De tal modo que el raspacupo que en 2013 que atiborraba las salas de espera de Maiquetía, que inventaba viajes con toda la familia a los destinos que permitieran el cupo más grande, no buscaba, en pequeño, otra cosa que lo que en grande buscó Tinoco en 1934: obtener unos bolívares que valieran muchos más de lo que usualmente valían, para conseguir la mayor cantidad de dólares posibles, lo que en Venezuela significa la tajada más grande posible de la renta petrolera. La ecuación resultaba fácil: con cuatro o seis bolívares contenidos en una tarjeta de crédito podías obtener un dólar, mientras con los que se tenía en efectivo en el bolsillo, había que desembolsar ocho o doce. Es decir, con unos bolívares (los de la tarjeta) tenías más acceso a la renta que con los otros. El bachaquero hace exactamente lo mismo: en la cola, los bolívares que en otra parte valen mucho menos, porque compran mucho menos, permiten hacerse con una mayor porción de renta. Esa que el gobierno transfiere con los sobrevaluadísimos bolívares con los compra los dólares para importar productos de primera necesidad. Y no hablemos de los “super-bachaqueros”, de los que de verdad se han hecho super-ricos, de los que logran bicicletearun dólar obtenido a 6 para venderlo a 600: desde los días de los rescates, como llamaban los españoles al trueque de tiras de tela y espejos por oro y perlas con los indígenas, no se había visto un negocio tan lucrativo en estas tierras.

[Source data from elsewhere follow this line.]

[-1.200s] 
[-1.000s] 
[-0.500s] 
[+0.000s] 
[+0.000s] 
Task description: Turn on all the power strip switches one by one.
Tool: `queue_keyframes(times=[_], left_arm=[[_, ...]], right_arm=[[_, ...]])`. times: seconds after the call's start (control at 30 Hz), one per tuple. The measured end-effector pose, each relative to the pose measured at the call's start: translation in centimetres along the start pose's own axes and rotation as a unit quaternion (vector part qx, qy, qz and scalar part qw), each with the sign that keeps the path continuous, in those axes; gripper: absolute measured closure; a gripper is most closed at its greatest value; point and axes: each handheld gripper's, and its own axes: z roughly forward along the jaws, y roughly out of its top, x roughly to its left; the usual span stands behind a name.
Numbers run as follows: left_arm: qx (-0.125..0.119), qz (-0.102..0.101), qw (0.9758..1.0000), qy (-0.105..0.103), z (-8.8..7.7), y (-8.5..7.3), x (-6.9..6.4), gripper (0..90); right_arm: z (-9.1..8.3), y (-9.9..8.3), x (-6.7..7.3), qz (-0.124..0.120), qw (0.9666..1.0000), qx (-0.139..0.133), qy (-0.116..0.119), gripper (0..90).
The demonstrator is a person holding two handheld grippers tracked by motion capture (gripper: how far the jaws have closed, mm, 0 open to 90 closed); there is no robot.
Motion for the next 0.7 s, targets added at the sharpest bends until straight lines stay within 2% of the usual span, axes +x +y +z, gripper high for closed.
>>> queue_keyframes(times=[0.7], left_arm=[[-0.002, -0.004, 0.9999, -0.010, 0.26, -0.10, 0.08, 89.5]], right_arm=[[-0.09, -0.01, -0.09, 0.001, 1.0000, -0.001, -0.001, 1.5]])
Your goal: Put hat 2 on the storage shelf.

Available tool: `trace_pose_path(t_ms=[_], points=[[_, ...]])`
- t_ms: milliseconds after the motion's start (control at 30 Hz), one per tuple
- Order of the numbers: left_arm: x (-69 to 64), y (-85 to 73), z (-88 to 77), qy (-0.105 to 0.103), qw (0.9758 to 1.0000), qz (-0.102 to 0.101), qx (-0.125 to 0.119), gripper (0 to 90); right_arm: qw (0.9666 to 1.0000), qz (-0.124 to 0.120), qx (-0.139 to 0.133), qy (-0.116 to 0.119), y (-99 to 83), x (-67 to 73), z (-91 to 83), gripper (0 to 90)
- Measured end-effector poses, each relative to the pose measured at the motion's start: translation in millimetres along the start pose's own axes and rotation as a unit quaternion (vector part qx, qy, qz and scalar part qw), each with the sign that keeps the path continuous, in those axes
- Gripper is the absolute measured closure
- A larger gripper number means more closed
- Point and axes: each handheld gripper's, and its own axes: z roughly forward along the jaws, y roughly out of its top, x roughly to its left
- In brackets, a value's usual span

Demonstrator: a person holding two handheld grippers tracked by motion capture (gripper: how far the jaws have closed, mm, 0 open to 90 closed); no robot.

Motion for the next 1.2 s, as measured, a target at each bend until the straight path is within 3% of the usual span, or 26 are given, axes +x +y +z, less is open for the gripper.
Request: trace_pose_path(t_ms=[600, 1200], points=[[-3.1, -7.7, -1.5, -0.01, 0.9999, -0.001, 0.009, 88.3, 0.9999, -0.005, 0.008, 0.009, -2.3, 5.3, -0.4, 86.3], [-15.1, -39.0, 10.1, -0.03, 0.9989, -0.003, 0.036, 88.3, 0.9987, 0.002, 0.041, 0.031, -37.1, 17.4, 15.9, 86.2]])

Obviamente que el problema es mucho más complejo y posee aristas e implicaciones que se escapan para quien no es un especialista, pero dibujado de esta manera podemos verlo en su dimensión y gravedad histórica. Especialmente porque aún no podemos afirmar que el manierismo y patetismo de las colas y las “fabulosas” ganancias que producen (como las producía el “raspar cupos”) signifiquen, como cabría esperar, el final de una etapa. Tal vez a la pesadilla le toque un rato más. Casi un siglo de historia no se borran de un plumazo. Y si no, hay que preguntarle a la vendedora de café, a la que ya no veo cuando salgo de la farmacia en la que no conseguí (¡en esta tampoco!) las medicinas que buscaba. Ella muy probablemente no sepa qué fue el Convenio Tinoco o la manera en la que unos pañales a precio controlado expresan la renta petrolera, pero sí sabe algo muy claro: hacerse de ellos (es decir, de la renta contenida en ellos) es un estupendo negocio.